Guess I cant walk around in my loincloth anymore!

MEDFORD, Ore. - A registered sex offender who fashioned a loin cloth from a rope and piece of lawn furniture was arrested near a high school, where he asked four girls for a ride to the mall or a motel, police said.

Kelly James Bailey, 33, of Greenwater, Wash., was wearing only the rope when he shocked a Medford woman by appearing in her back yard Thursday morning.

Before he left, Bailey, who appeared to be covered in feces, ran away with a strip of leopard-print vinyl peeled from the seat of lawn chair, said Medford police Lt. Mike Moran.

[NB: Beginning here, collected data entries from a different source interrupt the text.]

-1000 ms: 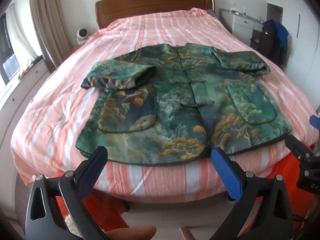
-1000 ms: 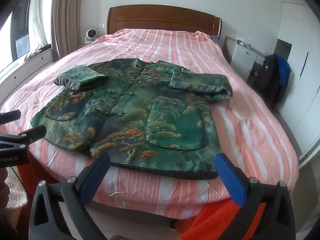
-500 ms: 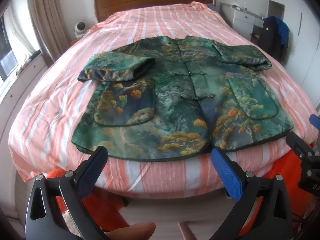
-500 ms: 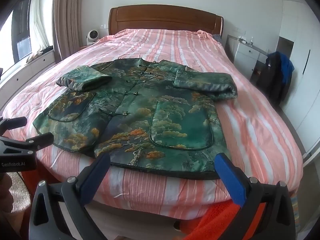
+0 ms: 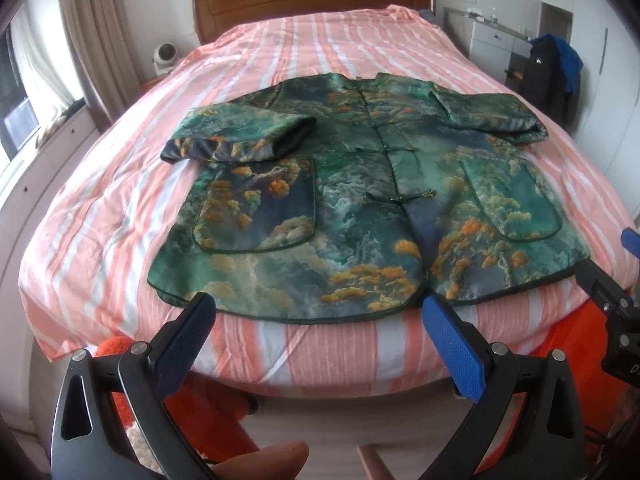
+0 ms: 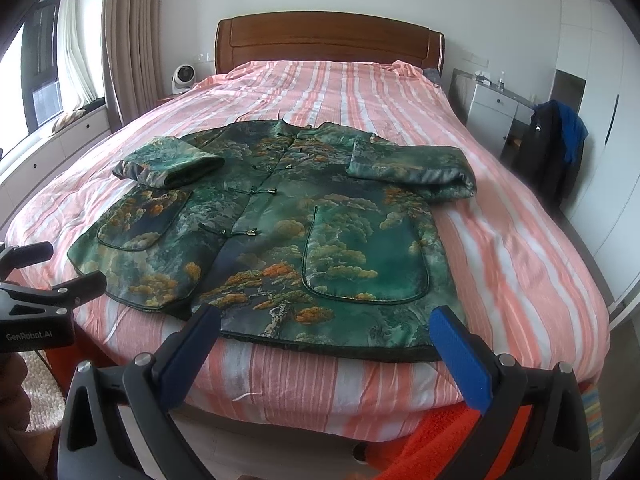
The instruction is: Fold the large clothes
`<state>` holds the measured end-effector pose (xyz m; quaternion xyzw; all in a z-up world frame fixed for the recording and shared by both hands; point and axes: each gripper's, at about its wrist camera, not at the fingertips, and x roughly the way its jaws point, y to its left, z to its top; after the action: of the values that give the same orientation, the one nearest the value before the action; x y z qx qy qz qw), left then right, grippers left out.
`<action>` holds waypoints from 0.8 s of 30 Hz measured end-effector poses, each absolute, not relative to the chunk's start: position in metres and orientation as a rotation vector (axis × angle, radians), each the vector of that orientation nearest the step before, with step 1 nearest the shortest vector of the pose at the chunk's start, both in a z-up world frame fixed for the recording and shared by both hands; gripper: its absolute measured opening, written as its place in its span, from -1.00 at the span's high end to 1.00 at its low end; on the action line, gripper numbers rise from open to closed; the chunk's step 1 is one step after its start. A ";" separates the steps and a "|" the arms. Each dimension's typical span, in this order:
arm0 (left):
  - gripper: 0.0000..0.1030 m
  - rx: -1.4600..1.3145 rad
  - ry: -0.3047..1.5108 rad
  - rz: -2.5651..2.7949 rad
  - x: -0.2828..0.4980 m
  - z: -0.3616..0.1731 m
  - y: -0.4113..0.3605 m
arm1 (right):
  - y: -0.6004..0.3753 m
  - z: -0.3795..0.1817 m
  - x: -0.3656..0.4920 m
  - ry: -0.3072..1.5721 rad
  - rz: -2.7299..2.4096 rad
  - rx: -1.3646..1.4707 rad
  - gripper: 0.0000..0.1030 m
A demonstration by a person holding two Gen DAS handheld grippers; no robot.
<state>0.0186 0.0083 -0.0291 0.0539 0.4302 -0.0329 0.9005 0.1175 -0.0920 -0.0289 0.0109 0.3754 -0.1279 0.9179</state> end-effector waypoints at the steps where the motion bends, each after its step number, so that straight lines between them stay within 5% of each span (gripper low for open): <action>1: -1.00 0.112 0.889 -0.068 0.018 -0.030 0.008 | -0.092 -0.029 0.118 0.770 -0.263 0.023 -0.99; 24: -0.99 0.126 0.884 -0.066 0.015 -0.032 0.005 | -0.091 -0.032 0.118 0.781 -0.270 0.029 -0.99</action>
<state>0.0154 0.0054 -0.0317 0.0610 0.4273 -0.0318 0.9015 0.1180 -0.0908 -0.0323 0.0139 0.3795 -0.1310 0.9158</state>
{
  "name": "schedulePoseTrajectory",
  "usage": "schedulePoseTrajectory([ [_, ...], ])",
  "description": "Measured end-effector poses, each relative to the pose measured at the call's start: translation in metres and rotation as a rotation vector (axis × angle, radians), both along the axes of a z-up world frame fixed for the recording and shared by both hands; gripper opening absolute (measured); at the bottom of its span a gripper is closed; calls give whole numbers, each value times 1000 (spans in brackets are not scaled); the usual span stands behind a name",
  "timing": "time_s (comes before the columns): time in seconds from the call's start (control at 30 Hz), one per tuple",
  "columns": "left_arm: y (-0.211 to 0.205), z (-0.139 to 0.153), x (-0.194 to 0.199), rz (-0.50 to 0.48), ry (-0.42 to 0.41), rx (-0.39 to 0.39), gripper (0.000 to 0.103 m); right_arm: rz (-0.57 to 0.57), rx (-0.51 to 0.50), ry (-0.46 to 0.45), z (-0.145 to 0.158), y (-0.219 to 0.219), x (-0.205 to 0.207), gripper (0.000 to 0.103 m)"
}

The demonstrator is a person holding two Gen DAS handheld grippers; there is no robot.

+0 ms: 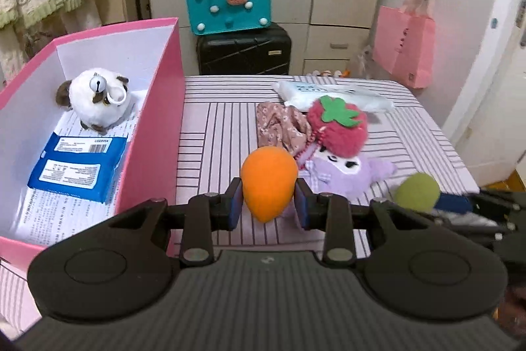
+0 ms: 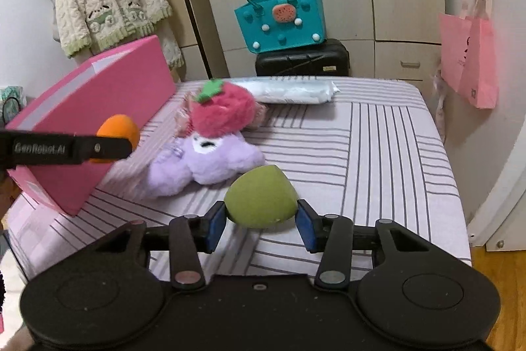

More than an hour later, four North Medford High School girls were waiting in a car near the school when Bailey now wearing blue jeans, but still covered in the apparent fecal matter approached the car. He asked the girls for a ride to the Red Carpet Inn or the Rogue Valley Mall.

"The girls wisely rolled up their windows and left," Moran said.

The girls alerted authorities, who spotted Bailey running near campus.

"When we caught him, he still appeared to be covered in fecal matter," Moran said. "He told us, though, he was partying with girls the night before and somehow ended up rolling around in tomato paste."

As officers patted him down, they found that he had used the rope and vinyl strip to make a primitive loin cloth.

"I think it's definitely the strangest case of the day," Moran said.

Bailey was lodged in Jackson County Jail on charges of theft, trespassing, criminal mischief and failing to register as a sex offender in Oregon. He was held on $24,000 bail.

The theft charge was for allegedly taking the vinyl strip, Moran said.